I shake my head, confusion furrowing my brow.

"You never gave up on me, Callie. You spent the last three months coming back to me, no matter what the cost. You risked everything for one more chance. But I... I was giving up on you. I was going to leave you because I couldn't keep going through the accident, I couldn't keep telling you that I was alive and it was Teddy who'd died. I was going to leave you because neither of us could accept the reality of the worst night of my life." She chokes back a sob, swallowing roughly.

It was the worst night of my life, too.

"I'm not mad at you," I swear. "I could never be. I feel like I've been waiting my whole life just to be here with you, right now, in this moment." My eyes shift to the ceiling, afraid to look at her as I ask her the same thing: "Are you mad at me?"

But I don't get to mention fate or the laws of time travel or that I truly believe Teddy's death is my fault because suddenly her lips are on mine swearing that she isn't and her tongue is pushing its way into my mouth promising that she's not and her hands are beneath my top fighting for our happiness and our whole conversation is being tossed over the side of the bed. Because we're better just together. We're better with fingers in hair and tongues in cheeks and hips thrusting roughly in a search for friction. We solve problems with orgasms, no matter how unhealthy it could be.

No matter how happy I am right now; no matter if I hate myself for the fates I've altered.

#

Yet again, I stumble back into the hospital as though nothing has changed. As if three months haven't passed. As if a resident hasn't left the program, the machine hasn't existed, as if I haven't saved a life at the cost of another. The hospital is a constant flow of patients, of charts, of cases. Surgery is just as it has always been.

It's the repetition that gets me through the day.

Scrub. Slice.
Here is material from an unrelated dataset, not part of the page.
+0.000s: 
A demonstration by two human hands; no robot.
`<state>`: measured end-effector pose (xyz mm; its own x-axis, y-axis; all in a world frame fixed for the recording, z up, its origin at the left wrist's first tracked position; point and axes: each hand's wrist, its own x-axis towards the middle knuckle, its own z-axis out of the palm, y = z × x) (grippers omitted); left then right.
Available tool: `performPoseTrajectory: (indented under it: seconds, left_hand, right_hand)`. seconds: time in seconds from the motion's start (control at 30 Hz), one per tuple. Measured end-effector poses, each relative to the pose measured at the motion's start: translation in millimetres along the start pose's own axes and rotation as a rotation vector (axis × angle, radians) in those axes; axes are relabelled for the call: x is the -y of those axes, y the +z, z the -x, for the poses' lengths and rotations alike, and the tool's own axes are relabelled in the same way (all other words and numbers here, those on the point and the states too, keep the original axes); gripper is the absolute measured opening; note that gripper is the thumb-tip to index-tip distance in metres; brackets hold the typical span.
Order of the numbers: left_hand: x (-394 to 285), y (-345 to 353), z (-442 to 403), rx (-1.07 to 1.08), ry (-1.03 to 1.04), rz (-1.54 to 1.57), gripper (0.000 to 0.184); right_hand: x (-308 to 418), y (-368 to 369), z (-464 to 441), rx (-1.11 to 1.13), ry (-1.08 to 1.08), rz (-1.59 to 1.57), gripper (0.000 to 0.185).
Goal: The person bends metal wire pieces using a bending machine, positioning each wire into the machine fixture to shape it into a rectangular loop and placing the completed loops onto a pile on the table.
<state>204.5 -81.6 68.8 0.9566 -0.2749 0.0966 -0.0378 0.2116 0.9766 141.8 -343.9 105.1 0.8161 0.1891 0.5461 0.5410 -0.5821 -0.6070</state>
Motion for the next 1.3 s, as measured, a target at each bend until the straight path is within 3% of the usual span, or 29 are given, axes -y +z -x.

Suction.

Saw. Sutures.

Silence.

It fills my head quickly, drips through my veins and chills my fingers. Lifts my focus from the chart I'm reading and sends me running in the opposite direction I ran last night. Down the stairs, across the floor, to room 318A where someone yells code blue.

The thump of the defibrillator, his chest heaving upwards with the surge. The screeching of the heart monitor, yelling out the flat line of his heart. Charge to 200. Charge to 300. Clear. Clear. Clear.

Time of death, 3:18pm. Room 318A.

Senna turns from where she stands at the sliding glass door, tears already soaked into her cheeks. Red rimmed eyes and shaking hands and gasping breath.

"He's dead," she says, the revelation pulling a sob from her chest.

Denia appears around the corner, a vase of flowers in her hands. She pauses when she sees her sister, understanding hits her like a freight train. It knocks the vase from her hands, glass shattering across the linoleum, flowers spilling from their arrangement.

She rushes forward, grabbing for Senna, tucking her into her arms as they both lower to the floor. They fit together like puzzle pieces, as small as children clutching to the reality that their father is gone. Two dead.

And it's all my fault.

I look to the flowers lying amongst the glass on the floor: pink gardenias, yellow senna flowers, a single, red rose. And tucked within them, a spattering of stars of Bethlehem, stark white against their counterparts. His favourite flower, he'd told me once, the flower that stood for reconciliation.

Like purple begonias could line the path to the hospital and scream, 'beware'.